Because this town is highly reliant on tourism and housing, there are several fishing excursions and lakefront villas. Many people visit this lake for huge walleye from late summer through winter.

1.4. Lewiston, New York

Lewiston is located on the western edge of Niagara County, and many fishermen come here to fish.

This lake town’s fishing is particularly popular in the fall and early winter, and locals also recommend visiting Niagara State Park.

1.5. Clayton, New York

Clayton is in Jefferson County, near Cape Vincent and Alexandria Bay, on the lake’s upper northeastern edge.

This village is a renowned tourist destination in upstate New York due to its fishing and other attractions. If you prefer fishing in shallower waters, big muskies may be found around Clayton Marina in late fall and early winter.

2. How To Begin Fishing

There are several options for starting a fishing expedition. Some are seasonal, while others are determined by your objectives.

2.1. Charter Boat Fishing

Charter Boat Fishing is unrivalled for prize catches, stocking the freezer, and hitting different locations.

Lake Ontario is the smallest of the Great Lakes, yet it still has massive water. You’ll have the opportunity to move around and change locations fast on a charter boat in pursuit of your objectives.

Lake Ontario Fishing
Photo by Steve Giampa on Unsplash/ copyright 2019

You’ll also have a captain on hand, who most likely fishes all year and has extensive knowledge of the waterways.

This is a tremendous help if you’re unfamiliar with the region. Your gear and bait are usually included in the price of the charter.

2.2. Shore Fishing

Fishing by the shore is the perfect way to fish if you are looking to have a fun yet relaxing time.

Relax by setting up a chair and your stuff along Lake Ontario’s shorelines. You’ll be on solid ground while showing them the ropes, and there’s enough to do nearby if they become bored.

Set up near objects like bridges to increase your chances of catching fish. Deep pockets of water frequently surround them, attracting tiny baitfish and bigger predators in quest of their next meal.

2.3. Ice Fishing

There are spots with world-class ice fishing on both the Canadian and American sides of Lake Ontario.

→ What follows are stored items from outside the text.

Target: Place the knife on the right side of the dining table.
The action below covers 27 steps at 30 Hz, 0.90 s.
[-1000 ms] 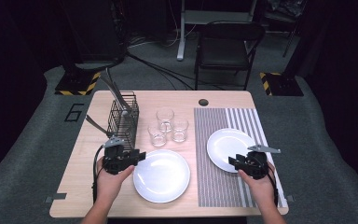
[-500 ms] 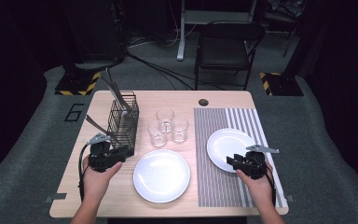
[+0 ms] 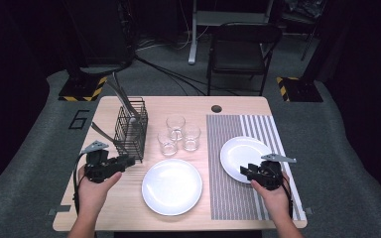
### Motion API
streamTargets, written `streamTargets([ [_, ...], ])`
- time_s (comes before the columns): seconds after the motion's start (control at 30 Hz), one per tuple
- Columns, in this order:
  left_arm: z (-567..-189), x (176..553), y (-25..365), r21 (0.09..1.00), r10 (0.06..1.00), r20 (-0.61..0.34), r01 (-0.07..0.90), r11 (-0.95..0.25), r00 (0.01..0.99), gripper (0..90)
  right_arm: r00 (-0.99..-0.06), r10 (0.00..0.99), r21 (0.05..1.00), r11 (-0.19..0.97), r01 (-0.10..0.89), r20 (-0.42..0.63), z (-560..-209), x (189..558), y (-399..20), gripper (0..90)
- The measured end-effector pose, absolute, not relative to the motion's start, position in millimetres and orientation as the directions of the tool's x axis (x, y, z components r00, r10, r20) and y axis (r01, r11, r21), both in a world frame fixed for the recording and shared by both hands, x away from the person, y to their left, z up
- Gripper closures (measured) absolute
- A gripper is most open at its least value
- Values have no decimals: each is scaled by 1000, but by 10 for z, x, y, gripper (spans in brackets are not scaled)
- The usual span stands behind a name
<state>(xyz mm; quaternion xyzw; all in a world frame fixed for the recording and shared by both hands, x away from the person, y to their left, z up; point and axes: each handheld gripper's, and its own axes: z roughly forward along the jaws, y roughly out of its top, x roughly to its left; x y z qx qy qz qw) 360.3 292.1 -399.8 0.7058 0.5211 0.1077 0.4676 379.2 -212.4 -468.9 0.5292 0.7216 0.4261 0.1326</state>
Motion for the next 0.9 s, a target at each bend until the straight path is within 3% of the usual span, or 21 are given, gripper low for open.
streamTargets([
  [0.9,-3977,3652,3301,776,894,-311,629,44,322,642,-406,872,748,71,660,275,-4704,3790,-2124,563],
])
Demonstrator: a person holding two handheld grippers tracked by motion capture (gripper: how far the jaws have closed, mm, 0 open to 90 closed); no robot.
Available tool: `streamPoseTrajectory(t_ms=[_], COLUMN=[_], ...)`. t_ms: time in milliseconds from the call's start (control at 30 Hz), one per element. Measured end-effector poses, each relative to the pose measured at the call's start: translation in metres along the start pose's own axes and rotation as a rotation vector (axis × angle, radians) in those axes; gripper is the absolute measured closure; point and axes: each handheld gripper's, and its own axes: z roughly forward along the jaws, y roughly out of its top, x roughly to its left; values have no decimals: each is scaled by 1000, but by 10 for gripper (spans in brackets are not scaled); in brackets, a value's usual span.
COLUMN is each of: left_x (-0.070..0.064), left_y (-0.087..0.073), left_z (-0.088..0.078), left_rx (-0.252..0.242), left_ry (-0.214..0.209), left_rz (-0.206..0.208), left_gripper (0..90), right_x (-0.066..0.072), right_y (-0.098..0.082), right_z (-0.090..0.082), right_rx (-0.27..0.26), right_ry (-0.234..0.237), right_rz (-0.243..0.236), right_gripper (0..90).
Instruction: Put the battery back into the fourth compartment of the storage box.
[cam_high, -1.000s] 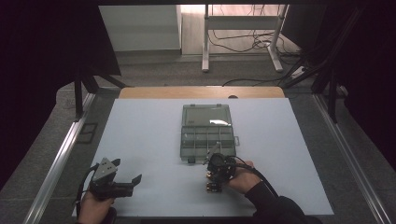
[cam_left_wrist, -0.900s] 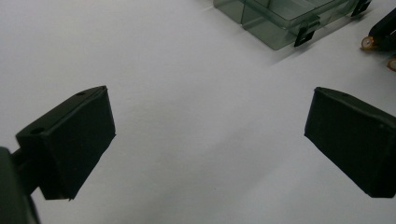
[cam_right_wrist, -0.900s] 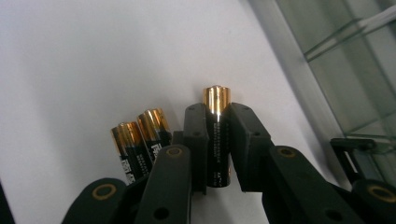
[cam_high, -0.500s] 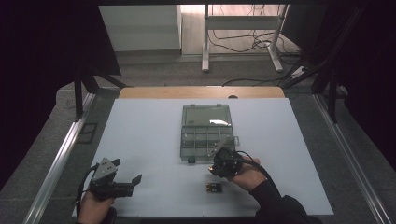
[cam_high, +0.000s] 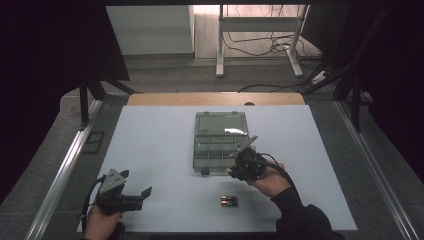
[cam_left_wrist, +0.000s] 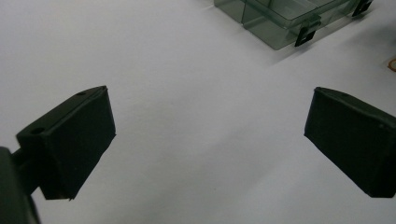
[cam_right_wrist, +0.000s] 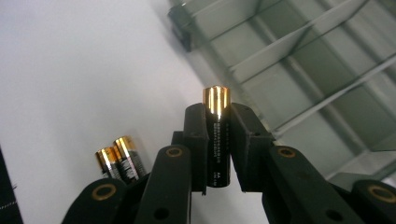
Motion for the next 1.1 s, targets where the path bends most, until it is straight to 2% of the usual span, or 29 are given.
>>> streamPoseTrajectory(t_ms=[300,600,1100], left_x=[0,0,0], left_y=[0,0,0], left_z=[0,0,1], left_rx=[1,3,7], left_ry=[0,0,-1], left_rz=[-1,-1,1], left_gripper=[25,26,28], right_x=[-17,-35,-64], right_y=[6,14,20], right_z=[-7,-15,-9], right_rx=[-35,-70,-84], right_ry=[-25,-72,-152], right_rz=[45,81,129], right_gripper=[764,764,764])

Because Lake Ontario is so deep, it hardly ever completely freezes over. Sticking to shorelines where the water is shallower and the ice is thick enough to comfortably fish is probably the smartest way to go about it.

Ice fishermen from all over the world travel to Lake Ontario to catch Northern Pike, Walleye, and Perch. On Lake Ontario, exceptional ice fishing may be found at Chaumont Bay, Guffins Bay, and the Bay of Quinte.

Remember that ice fishing conditions can change quickly so before drilling, always check that the ice is safe, dress warmly, and have a cellphone or radio with you.

3. Fishing in Different Weathers in Lake Ontario

3.1. Fishing in Spring

In the early spring, the lake is a great place to catch brown trout. Expect to catch browns in the shallow portions of the lake and other streams along the shore as soon as the lake becomes fishable in the spring.

Brown Trout are most commonly caught at Nine Mile Point and Grindstone Creek. Steelhead begins to leave the nearby streams around mid-April and can be seen in the lake as well.

3.2. Fishing Lake Ontario in Summer

During the summer, expect to see fish growing in size as the season progresses.

Lake trout are quite popular throughout the warm summer months, and as we approach closer to fall, the number of these fish will likely rise due to the higher temperatures.

Lake ontario fishing
Photo by Drew Farwell on Unsplash/ copyright 2018

Many local experts believe that fishing the deeper waters of the Oswego and Salmon Rivers early in the season provides excellent opportunities for smallmouth bass.

3.3. Fishing in Fall

Many local fishermen prefer trolling for salmon in the fall because the fish shift to the 20 to 50-foot area near the shorelines.

This enthusiasm fades in November, and people shift their attention to steelhead and brown trout, which are quite prolific in the late season.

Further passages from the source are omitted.